Garri Kalan is a panchayat village under Keredari CD block in Hazaribagh district in the Indian state of Jharkhand.

Education Facilities: The village Garri Kalan has 2 Primary School, 1 Middle School, 1 Secondary School 
  
Health Facilities:The citizens of this VILLAGE avail Allopathic hospital is situated at a distance of 5–10 km.  Maternity & Child Welfare Center is situated at near High school Garri kalan. 
  
Drinking Water/Water Supply: The main sources of water in this Village. 
  
Post & Telegraph: It has 1 Post Office.
  
Communication Facilities and Approach to the Village: This Village have State highway 7 (SH7), 2 Foot Path, 2 Navigable River, 2 Navigable Canal, 2 Navigable water-way other than river or canal. Bus services are available but, Railways services is situated at a distance of 5–10 km.
  
Banking Facilities: It has 1 Commercial Bank Bank of India.
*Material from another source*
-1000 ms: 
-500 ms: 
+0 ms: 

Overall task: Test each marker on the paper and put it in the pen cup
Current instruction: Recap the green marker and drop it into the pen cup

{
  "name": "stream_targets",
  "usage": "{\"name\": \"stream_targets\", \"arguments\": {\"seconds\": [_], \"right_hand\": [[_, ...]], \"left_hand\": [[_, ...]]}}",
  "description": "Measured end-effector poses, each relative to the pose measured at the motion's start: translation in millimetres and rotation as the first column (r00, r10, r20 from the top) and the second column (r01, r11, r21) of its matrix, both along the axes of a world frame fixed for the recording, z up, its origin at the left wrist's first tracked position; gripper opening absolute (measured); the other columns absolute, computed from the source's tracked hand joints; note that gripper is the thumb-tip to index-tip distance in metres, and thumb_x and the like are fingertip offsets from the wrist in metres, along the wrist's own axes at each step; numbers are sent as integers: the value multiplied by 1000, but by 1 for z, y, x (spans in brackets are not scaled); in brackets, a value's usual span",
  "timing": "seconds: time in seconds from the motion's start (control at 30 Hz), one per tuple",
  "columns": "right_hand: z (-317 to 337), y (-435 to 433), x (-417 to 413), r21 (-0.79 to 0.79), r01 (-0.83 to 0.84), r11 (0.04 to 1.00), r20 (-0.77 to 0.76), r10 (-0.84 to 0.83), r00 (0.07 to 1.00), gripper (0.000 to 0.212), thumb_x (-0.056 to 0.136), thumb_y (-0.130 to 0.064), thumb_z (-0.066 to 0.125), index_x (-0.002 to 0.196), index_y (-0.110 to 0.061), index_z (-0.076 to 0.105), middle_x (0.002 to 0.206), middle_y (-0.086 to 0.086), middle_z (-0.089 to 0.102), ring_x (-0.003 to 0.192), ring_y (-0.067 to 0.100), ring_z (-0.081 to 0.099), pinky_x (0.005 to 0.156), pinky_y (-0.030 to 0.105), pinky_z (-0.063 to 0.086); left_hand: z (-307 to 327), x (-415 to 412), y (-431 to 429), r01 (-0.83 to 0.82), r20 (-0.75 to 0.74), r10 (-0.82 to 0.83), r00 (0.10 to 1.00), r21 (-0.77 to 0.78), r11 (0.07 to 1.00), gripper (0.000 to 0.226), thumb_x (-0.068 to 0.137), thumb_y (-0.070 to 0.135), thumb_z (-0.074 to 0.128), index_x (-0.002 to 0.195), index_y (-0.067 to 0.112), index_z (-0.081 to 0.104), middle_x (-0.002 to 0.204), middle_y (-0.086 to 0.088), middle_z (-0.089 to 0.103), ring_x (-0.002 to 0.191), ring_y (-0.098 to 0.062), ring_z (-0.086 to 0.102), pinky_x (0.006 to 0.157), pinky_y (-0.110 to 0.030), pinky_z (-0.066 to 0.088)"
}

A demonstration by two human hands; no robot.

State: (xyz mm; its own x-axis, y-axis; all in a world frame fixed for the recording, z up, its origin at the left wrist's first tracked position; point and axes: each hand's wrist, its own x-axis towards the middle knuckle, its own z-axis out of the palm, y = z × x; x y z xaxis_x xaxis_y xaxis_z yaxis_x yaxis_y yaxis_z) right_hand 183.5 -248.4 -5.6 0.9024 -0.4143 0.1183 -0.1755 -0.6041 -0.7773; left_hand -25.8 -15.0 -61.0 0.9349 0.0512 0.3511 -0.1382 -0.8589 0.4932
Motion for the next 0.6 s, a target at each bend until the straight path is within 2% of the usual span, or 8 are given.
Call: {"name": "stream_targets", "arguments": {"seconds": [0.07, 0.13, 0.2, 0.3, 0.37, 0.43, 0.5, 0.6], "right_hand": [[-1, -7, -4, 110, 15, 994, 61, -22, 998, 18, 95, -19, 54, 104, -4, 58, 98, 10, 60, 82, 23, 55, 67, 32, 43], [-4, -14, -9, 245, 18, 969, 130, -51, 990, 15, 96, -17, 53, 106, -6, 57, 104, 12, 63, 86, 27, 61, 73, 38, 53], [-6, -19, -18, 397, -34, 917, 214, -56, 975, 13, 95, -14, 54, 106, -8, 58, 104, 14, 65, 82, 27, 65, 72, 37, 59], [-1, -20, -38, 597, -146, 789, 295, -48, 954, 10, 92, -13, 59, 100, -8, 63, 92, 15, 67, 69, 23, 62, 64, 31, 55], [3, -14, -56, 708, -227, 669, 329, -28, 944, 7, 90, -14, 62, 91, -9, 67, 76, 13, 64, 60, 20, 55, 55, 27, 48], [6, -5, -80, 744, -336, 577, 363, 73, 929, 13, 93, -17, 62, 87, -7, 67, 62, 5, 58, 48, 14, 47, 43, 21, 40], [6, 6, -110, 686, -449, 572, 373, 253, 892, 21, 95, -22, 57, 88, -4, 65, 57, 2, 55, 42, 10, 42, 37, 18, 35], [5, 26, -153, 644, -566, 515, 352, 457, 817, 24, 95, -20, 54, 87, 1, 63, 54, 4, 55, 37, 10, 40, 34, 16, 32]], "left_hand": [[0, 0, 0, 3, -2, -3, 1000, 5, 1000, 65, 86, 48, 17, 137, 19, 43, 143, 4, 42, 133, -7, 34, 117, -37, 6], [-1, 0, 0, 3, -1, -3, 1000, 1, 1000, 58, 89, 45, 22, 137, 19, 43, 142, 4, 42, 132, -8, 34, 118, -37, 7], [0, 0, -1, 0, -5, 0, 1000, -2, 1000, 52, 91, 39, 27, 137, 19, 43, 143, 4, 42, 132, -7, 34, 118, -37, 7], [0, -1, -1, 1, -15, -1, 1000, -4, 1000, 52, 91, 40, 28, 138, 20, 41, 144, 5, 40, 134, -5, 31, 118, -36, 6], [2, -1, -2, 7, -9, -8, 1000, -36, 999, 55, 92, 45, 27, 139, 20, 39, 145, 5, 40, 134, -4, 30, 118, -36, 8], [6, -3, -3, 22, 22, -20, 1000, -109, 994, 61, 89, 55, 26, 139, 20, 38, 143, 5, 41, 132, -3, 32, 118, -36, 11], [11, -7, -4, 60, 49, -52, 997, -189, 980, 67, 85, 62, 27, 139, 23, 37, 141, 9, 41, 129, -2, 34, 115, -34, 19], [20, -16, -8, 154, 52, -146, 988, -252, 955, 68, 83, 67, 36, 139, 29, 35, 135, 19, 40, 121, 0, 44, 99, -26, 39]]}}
Credit Society available.  Agricultural Credit Societies is situated in bank or Committee. Non Agricultural Credit Societies is situated in village.  Other Credit Societies is situated at a distance of 5–10 km. 
  
Power Supply:  Power Supply available 
  
Recreational Facilities: No any Recreational facility available Cinema Hall/Video Hall(SHANKAR HALL) is located in village of middle. Sports Club is located in High school Ground.  Stadium/Auditorium is located in Hazaribag District and Ranchi. 

  
Media Exposure: It  the access to both news papers and magazines as both modes of media arrive here.